On le voit dans la bouche des dirigeants qui disent des choses « qu'ils ne pensent pas vraiment », par exemple. Une forme de mépris des choses, des mots et de la réalité, guidé par le nihilisme au cœur du mode de vie néolibéral. Le résultat final est une société d'individus atomisés et épuisés, éloignés les uns des autres, craignant pour leur sécurité physique et cybernétique, coupés de la réalité matérielle et appartenant à une bulle avec des membres du monde entier, prêts à renoncer à la possibilité de solidarité et interaction en échange de protection et de divertissement. "Dans cette nouvelle ère, nous serons tous divertis / Riches ou pauvres / Les chaînes sont les mêmes".[V]
Une dernière coïncidence, aussi significative que les autres. Face au protagoniste, Wang prononce les mots suivants : « Je ne sais pas vraiment ce qui se passe. Mais s'il vous plaît, soyez juste gentil. À un moment donné dans son livre, Stuart Jeffries soutient que : "dans notre culture, nous n'avons pas besoin de plus d'ironie et d'esprit, mais de considération et de gentillesse". Un mouvement vers la simplicité, la tendresse et la bienveillance. Articuler une politique qui prenne en compte un autre type de sujet, une autre subjectivité possible, semble être la tâche première des temps à venir. [Vi]
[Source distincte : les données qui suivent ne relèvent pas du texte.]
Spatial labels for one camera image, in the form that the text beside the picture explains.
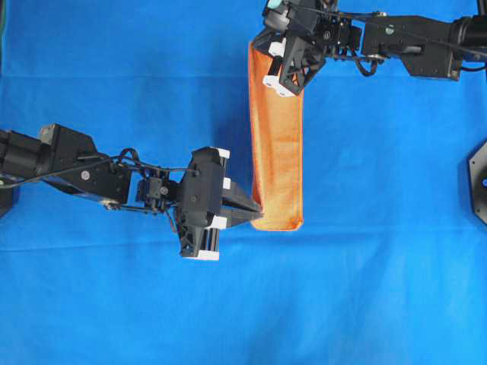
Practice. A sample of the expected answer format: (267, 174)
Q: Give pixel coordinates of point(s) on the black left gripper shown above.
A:
(200, 194)

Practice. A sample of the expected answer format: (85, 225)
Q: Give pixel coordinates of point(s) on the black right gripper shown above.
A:
(295, 60)

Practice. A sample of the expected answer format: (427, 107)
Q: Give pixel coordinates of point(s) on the orange towel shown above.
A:
(277, 145)

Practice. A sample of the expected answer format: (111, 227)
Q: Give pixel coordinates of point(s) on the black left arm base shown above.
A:
(9, 197)

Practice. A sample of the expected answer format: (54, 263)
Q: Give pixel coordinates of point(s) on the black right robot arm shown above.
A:
(428, 48)

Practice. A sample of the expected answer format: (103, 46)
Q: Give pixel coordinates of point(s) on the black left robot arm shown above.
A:
(70, 162)

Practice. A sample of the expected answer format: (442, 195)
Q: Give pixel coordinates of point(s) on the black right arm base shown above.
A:
(477, 181)

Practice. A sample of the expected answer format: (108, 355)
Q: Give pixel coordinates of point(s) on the blue table cloth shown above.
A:
(389, 266)
* Julio Tude Davila se spécialise en sciences sociales à l'USP et en psychologie à Mackenzie.
Références
CAMILLO, v. Drummond – de la rose populaire à la rose noire. São Paulo : Éditorial Ateliê, 2005.
CRARY, J. Scorched Earth. Londres: Verset, 2022.
HAN, n. Hegel et le pouvoir. Rio de Janeiro : Voix, 2022.
JEFFRIES, S. Tout, tout le temps, partout. Londres: Verset, 2021.
WISNIK, J. machination du monde. São Paulo : Companhia das Letras, 2018.
notes
[I] Au Brésil, le film a reçu le titre de Tout, partout à la fois, mais le titre en anglais est Tout, partout, tout à la fois, dont la traduction précise est « Tout, partout, à la fois » ou « tout à la fois ».
[Ii] Si je ne me trompe pas, cette lecture est de Vagner Camilo (2005), mais j'ai un souvenir de Paulo Arantes mentionnant cette interprétation.
[Iii] Le critique américain a utilisé cette phrase (une inversion du diagnostic de Guy Debord, « c'est tellement capital qu'il devient image ») pour décrire le travail d'un architecte postmoderne notoire, Frank Gehry.
[Iv] Deux autres artistes mentionnés par Han dans cette liste sont Paul Cézanne et Peter Handke. En effet, si l'on pense, par exemple, à l'idée de son présente dans les œuvres de Cézanne, on est proche du silence et de la nature. Dans les différents cadres de la série joueurs de cartes nous avons un silence particulier, une scène parcimonieuse d'hommes cultivant leur temps. Dans des cadres comme maison au toit rouge ou celles où il montre le paysage du Jas de Bouffan, on sent le vent donner du mouvement à tout dans l'image, comme si on se reposait devant cette vue. Ce sont des images qui génèrent en nous un rythme lent, qui appelle un regard retenu. Chez Handke, la dimension de ce temps apparaît, par exemple, dans les gestes mesurés du femme gauchère ou dans les histoires que raconte don Juan, en plus, bien sûr, de son essai sur la fatigue.
[V] Divertissement total pour toujours, par le Père John Misty.
[Vi] L'auteur remercie Vitor Morais pour sa lecture et ses observations.